<<<<
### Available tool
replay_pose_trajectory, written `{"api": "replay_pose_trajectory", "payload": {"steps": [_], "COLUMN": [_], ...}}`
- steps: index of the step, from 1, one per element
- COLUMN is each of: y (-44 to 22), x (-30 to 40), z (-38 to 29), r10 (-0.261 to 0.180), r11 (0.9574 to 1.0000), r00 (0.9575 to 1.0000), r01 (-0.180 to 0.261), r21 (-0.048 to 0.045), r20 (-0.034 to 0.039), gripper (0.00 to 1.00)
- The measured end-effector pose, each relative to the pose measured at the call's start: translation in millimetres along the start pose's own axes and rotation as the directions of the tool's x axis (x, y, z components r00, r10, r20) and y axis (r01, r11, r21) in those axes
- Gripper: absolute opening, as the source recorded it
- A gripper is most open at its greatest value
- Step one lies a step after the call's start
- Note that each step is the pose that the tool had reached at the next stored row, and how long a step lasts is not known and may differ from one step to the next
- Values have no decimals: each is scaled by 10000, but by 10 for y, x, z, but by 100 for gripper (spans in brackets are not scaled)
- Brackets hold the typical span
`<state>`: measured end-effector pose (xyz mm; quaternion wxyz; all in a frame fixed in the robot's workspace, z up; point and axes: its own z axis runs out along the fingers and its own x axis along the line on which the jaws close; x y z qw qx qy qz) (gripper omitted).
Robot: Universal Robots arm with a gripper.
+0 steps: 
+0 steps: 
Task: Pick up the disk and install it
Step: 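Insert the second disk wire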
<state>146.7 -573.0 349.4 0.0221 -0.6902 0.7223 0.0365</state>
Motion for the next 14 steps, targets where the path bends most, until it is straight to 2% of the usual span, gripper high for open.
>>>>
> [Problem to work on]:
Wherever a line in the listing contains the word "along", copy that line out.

> [Task result]:
- The measured end-effector pose, each relative to the pose measured at the call's start: translation in millimetres along the start pose's own axes and rotation as the directions of the tool's x axis (x, y, z components r00, r10, r20) and y axis (r01, r11, r21) in those axes
`<state>`: measured end-effector pose (xyz mm; quaternion wxyz; all in a frame fixed in the robot's workspace, z up; point and axes: its own z axis runs out along the fingers and its own x axis along the line on which the jaws close; x y z qw qx qy qz) (gripper omitted).

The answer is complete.